"""
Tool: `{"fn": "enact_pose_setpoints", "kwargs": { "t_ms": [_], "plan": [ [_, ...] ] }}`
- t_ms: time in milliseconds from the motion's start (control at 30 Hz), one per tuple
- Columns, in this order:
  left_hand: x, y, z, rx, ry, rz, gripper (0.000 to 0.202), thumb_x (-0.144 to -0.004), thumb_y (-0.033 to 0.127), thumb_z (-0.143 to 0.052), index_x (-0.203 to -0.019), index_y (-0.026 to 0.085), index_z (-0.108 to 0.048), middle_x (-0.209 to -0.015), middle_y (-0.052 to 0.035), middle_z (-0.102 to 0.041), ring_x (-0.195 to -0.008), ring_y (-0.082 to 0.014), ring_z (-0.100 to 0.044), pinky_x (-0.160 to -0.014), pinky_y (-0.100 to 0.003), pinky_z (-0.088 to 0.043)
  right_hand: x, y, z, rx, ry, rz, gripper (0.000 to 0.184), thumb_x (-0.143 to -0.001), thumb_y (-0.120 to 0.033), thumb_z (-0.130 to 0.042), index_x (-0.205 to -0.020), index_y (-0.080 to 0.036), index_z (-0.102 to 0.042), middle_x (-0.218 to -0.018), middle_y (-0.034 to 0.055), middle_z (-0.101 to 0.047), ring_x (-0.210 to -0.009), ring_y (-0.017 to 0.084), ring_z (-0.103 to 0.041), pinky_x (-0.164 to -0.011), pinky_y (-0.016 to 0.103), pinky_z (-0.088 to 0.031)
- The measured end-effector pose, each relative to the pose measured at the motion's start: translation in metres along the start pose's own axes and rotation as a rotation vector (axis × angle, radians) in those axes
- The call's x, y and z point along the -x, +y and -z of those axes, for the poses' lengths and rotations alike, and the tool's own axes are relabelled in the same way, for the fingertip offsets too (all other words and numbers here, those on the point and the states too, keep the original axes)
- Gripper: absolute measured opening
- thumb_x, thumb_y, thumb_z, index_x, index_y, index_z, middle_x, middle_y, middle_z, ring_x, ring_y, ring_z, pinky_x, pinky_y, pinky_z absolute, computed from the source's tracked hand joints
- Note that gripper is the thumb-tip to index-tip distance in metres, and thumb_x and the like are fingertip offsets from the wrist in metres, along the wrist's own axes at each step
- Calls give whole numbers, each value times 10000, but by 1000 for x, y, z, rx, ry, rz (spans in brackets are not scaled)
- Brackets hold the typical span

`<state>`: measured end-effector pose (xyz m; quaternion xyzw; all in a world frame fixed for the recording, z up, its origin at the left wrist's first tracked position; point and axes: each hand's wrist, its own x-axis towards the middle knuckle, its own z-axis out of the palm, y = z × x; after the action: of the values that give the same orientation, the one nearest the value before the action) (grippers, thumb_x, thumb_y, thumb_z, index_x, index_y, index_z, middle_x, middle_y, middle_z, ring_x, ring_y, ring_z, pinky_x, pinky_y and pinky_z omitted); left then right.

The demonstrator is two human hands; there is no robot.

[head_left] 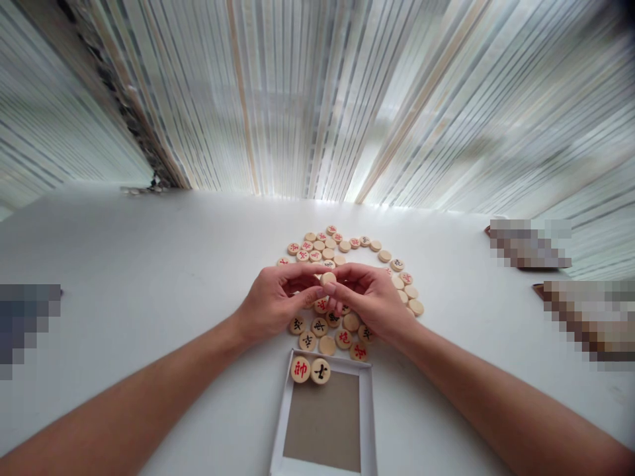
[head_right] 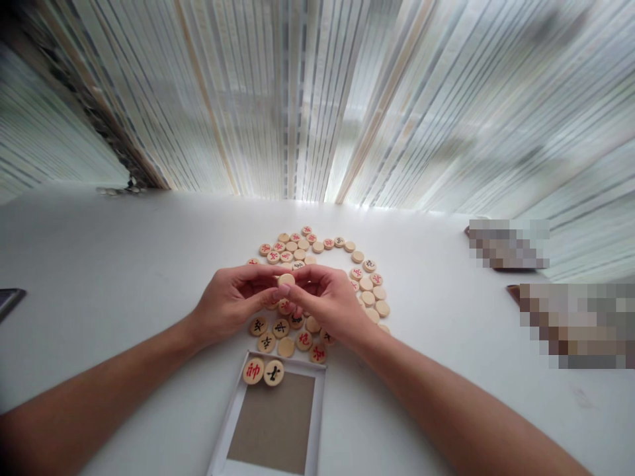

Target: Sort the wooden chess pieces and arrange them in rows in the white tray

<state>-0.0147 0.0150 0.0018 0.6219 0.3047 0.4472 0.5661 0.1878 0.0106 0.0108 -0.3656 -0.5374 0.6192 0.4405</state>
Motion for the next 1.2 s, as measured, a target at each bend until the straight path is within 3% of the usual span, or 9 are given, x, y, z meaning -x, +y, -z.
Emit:
{"fn": "enact_pose_setpoints", "kwargs": {
  "t_ms": [267,500,700,1000,1200],
  "plan": [
    [1,3,-2,-140,-26,-75,323,-947,222,-757,-1265,174,-783,-1131,-106,-828,-943,-209,-802,-822,-267,-661,1,-4,0,95,6,3,338,-810,-494,-889,-812,-176,-774,-634,3,-720,-533,125,-641,-524,226,-538],
    [-1,2,-1,-31,2,-11,367,-893,252,-824,-1245,157,-788,-1007,-100,-839,-838,-182,-783,-764,-247,-639,0,5,7,-14,-47,-3,296,-946,-471,-768,-863,-187,-776,-668,10,-736,-557,143,-672,-539,241,-541],
    [-3,5,-2,24,46,-22,341,-847,301,-870,-1142,139,-816,-991,-107,-838,-832,-191,-784,-765,-255,-639,0,4,8,-64,-97,-7,236,-899,-406,-831,-975,-188,-783,-714,4,-744,-585,137,-670,-571,245,-549],
    [-1,1,-2,-42,14,-10,351,-876,301,-845,-1194,156,-806,-981,-101,-839,-820,-202,-792,-739,-261,-652,0,-2,2,17,-49,-44,357,-706,-409,-974,-835,-175,-738,-719,0,-722,-575,116,-628,-533,221,-526],
    [-1,4,-3,-89,-34,-84,245,-931,243,-780,-1161,162,-811,-1032,-91,-833,-843,-188,-800,-764,-246,-655,2,-2,3,10,-48,-53,334,-720,-408,-966,-775,-171,-737,-627,-16,-704,-510,108,-622,-489,202,-500]
  ]
}}
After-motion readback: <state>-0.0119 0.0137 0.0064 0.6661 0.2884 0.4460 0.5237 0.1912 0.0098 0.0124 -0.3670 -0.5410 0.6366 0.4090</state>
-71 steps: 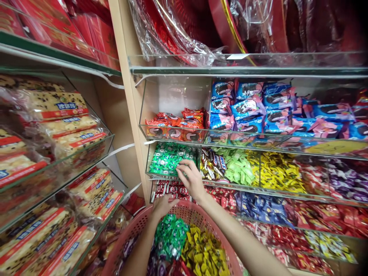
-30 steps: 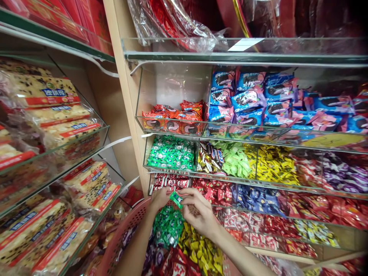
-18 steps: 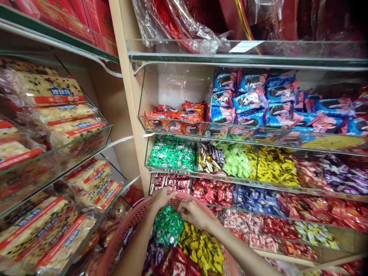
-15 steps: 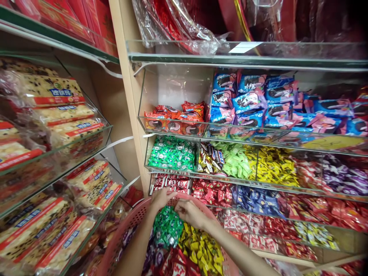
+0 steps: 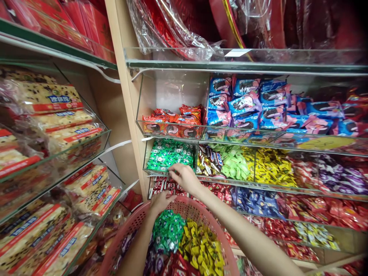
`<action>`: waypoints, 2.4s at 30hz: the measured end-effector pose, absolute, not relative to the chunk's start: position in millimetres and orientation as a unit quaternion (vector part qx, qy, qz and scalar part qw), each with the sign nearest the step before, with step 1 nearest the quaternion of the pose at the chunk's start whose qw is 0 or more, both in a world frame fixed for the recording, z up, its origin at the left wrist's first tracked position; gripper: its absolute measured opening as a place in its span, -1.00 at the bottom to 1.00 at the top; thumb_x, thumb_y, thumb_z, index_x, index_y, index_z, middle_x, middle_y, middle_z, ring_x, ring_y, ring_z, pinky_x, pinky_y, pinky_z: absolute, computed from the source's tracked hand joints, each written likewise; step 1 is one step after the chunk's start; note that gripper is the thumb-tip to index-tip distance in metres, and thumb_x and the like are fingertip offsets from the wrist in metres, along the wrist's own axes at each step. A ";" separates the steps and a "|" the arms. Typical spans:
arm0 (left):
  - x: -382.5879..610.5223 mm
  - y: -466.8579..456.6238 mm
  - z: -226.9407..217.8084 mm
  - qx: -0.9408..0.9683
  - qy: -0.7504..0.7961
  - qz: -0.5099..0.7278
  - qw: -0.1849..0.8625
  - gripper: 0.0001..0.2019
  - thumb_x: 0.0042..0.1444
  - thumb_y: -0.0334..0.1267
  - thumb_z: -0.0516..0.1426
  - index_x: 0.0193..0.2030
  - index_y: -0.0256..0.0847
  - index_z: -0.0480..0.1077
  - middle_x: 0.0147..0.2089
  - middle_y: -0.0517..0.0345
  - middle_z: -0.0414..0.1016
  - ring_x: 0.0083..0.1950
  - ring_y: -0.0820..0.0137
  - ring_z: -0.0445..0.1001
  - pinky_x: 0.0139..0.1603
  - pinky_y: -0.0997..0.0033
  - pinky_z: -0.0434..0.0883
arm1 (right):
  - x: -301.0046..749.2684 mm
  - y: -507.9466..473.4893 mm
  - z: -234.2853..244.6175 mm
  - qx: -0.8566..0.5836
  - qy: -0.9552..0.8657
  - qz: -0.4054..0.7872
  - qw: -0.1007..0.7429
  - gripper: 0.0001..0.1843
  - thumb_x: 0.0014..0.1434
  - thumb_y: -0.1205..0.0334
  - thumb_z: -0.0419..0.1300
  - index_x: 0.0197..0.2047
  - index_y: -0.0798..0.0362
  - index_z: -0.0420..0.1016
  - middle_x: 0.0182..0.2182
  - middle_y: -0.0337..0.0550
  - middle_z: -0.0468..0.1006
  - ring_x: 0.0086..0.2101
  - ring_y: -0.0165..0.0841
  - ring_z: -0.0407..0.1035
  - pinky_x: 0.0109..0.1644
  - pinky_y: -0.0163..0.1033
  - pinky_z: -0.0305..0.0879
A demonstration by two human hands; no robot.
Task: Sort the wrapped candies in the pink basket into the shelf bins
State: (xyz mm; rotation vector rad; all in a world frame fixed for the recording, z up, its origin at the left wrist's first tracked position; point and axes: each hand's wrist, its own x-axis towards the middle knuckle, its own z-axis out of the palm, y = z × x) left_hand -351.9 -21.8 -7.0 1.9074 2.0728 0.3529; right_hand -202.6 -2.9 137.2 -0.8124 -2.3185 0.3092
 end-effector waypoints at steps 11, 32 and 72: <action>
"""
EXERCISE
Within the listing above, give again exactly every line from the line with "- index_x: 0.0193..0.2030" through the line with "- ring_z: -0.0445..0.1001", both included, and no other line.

RESPONSE BELOW
  - index_x: 0.0193..0.2030
  - index_y: -0.0256..0.0847
  - index_z: -0.0480..0.1077
  - middle_x: 0.0147..0.2089
  - middle_y: -0.0517..0.0345
  - middle_z: -0.0414..0.1016
  - ring_x: 0.0083..0.1950
  - ring_y: -0.0820..0.0137
  - ring_z: -0.0445..0.1001

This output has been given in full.